Search code examples
web2pyweb2py-modules

How to filter words in db.body


I am working on a program that I want to filter out some words, with nltk style of removing the stopwords as follows:

def phrasefilter(phrase):
    phrase = phrase.replace('hi', 'hello')
    phrase = phrase.replace('hey', 'hello')
    phrase = re.sub('[^A-Za-z0-9\s]+', '', phrase.lower())
    noise_words_set = ['of', 'the', 'at', 'for', 'in', 'and', 'is', 'from', 'are', 'our', 'it', 'its', 'was', 'when', 'how', 'what', 'like', 'whats', 'now', 'panic', 'very']
    return ' '.join(w for w in phrase.split() if w.lower() not in noise_words_set)

Is there a way of doing this on web2py DAL.

db.define_table( words,
    Field(words1, REQUIRES  IS_NOT_NULL(), REQUIRES....

I want to put it in the REQUIRES IS_NOT_IN_NOISE_WORDS_SET() constraints for example. Is this possible? Am working on a user input( with strings saved to the db) where it automatically deletes the stopwords I have chosen instead of the using the snippet shown above.


Solution

  • You have several options. First, you can create a custom validator that simply acts as a filter. A validator takes a value and returns a tuple including the (possibly transformed) value and either None or an error message (in this case, we want to return None as the second element of the tuple given that we are only transforming the value but not checking for errors).

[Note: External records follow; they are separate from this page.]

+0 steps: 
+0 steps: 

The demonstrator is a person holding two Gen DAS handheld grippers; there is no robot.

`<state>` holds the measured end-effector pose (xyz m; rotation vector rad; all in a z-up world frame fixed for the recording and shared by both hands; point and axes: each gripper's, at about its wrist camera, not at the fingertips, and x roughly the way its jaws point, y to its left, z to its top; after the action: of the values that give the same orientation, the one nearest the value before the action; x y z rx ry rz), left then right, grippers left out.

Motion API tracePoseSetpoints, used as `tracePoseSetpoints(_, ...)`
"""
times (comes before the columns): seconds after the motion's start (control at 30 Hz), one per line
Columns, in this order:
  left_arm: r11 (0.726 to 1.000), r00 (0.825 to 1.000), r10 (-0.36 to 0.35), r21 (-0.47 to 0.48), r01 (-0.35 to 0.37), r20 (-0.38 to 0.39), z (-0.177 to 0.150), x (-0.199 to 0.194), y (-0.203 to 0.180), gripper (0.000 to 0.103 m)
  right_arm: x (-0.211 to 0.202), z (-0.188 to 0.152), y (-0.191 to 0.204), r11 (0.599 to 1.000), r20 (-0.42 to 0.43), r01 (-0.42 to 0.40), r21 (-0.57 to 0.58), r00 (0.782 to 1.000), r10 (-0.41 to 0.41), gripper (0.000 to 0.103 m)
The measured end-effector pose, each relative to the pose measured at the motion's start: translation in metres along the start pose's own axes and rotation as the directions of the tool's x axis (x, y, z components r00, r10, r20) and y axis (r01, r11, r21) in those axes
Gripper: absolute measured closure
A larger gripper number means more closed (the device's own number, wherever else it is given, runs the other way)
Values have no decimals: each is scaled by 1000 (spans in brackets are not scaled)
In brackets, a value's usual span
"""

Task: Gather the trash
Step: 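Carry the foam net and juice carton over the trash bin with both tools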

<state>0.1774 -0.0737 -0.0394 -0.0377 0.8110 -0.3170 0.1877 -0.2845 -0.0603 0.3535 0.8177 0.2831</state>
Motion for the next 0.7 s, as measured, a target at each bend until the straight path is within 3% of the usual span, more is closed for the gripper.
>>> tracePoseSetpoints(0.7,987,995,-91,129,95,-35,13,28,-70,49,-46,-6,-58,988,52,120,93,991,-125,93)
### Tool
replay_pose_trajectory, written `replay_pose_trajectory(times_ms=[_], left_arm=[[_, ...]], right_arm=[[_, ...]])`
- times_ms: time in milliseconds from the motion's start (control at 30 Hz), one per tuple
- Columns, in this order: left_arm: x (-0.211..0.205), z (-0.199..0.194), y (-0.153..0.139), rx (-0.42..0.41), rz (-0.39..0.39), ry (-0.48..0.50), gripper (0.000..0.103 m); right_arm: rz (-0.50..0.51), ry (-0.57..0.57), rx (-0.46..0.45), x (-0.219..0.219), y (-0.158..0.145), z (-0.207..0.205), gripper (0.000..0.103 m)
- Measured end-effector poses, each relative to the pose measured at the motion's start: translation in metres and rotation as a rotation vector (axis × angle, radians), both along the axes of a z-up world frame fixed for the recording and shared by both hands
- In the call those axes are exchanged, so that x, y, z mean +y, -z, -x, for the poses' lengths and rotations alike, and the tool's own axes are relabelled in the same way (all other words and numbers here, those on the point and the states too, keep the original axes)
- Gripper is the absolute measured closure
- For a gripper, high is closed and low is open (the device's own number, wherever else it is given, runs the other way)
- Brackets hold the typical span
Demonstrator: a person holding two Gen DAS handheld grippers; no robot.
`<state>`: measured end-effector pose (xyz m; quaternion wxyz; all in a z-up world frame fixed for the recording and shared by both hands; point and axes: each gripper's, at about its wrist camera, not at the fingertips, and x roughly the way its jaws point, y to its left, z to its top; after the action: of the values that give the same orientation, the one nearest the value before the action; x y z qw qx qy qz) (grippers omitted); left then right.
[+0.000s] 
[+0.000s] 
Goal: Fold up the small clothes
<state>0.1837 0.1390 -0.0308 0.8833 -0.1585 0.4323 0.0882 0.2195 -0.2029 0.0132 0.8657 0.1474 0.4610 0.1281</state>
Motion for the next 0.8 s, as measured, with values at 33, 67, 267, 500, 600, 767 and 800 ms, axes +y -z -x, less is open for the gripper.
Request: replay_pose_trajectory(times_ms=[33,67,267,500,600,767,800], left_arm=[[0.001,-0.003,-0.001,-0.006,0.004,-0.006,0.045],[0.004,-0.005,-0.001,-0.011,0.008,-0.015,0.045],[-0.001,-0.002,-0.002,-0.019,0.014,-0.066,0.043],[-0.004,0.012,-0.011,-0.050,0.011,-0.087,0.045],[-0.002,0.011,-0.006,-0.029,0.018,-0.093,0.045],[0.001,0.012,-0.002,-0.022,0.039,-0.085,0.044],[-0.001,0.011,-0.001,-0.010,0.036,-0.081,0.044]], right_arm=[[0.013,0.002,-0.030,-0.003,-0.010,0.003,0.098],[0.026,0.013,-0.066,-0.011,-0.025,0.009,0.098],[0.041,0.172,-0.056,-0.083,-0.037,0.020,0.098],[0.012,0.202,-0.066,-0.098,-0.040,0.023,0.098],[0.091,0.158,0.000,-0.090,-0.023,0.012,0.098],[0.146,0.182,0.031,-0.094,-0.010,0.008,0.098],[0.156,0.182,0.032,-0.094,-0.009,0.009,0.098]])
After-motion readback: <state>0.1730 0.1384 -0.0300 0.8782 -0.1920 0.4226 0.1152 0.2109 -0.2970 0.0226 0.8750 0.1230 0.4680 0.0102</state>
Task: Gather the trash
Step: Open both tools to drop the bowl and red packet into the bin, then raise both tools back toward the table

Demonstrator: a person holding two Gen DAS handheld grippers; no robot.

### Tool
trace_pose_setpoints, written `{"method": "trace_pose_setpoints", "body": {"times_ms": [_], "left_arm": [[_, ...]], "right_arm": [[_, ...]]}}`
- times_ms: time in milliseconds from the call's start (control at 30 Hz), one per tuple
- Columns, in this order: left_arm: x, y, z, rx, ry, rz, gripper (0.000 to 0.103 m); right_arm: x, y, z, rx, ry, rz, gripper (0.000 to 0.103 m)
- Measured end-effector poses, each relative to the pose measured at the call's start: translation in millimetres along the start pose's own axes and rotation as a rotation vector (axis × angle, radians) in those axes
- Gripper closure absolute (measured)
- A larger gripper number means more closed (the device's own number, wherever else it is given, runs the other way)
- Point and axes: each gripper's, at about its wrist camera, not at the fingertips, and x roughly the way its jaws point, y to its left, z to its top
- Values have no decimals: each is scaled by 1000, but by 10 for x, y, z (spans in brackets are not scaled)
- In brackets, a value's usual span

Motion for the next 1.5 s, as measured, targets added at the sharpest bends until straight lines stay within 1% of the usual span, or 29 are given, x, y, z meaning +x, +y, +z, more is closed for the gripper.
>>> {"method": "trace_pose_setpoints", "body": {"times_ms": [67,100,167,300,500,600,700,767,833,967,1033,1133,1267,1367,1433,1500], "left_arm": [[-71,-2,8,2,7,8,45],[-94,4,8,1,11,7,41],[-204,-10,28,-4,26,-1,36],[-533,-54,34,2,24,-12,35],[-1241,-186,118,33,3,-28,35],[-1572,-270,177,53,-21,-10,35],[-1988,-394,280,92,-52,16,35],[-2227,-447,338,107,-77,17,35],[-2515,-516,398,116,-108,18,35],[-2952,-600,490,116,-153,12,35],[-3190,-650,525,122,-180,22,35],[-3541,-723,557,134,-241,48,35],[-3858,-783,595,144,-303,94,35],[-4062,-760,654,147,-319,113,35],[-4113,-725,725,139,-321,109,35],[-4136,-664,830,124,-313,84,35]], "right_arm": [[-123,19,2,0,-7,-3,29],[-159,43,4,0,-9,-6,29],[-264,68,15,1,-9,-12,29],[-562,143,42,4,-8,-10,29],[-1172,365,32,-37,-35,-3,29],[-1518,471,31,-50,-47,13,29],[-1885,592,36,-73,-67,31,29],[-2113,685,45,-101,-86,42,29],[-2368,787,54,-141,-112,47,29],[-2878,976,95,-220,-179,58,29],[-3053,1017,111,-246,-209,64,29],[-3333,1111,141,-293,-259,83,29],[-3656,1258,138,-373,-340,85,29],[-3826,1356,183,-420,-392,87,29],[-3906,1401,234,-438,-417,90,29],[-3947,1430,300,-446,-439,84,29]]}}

    def filter_noise_words(input):
        filtered_input = [code to remove stop words]
        return (filtered_input, None)
    
    db.define_table('words',
                    Field('words1', requires=[filter_noise_words, IS_NOT_EMPTY()]))
    

    Note, the IS_NOT_EMPTY validator comes after the filtering to ensure the post-filtered input is not empty.

    Another option would be to do the filtering via the filter_in attribute of the field:

    def filter_noise_words(input):
        filtered_input = [code to remove stop words]
        return filtered_input
    
    db.define_table('words',
                    Field('words1', requires=IS_NOT_EMPTY(), filter_in=filter_noise_words))
    

    The advantage of using filter_in is that it applies to all inserts and updates (made via the DAL), whereas a validator would only be applied when using SQLFORM (or when explicitly calling the special .validate_and_insert and .validate_and_update methods). The disadvantage of filter_in is that the filter is applied after any validators, so IS_NOT_EMPTY would run on the pre-filtered input.

    Finally, rather than filtering the input before storing it, you might consider storing the original input and then either storing the filtered input in a separate computed field or using a virtual field.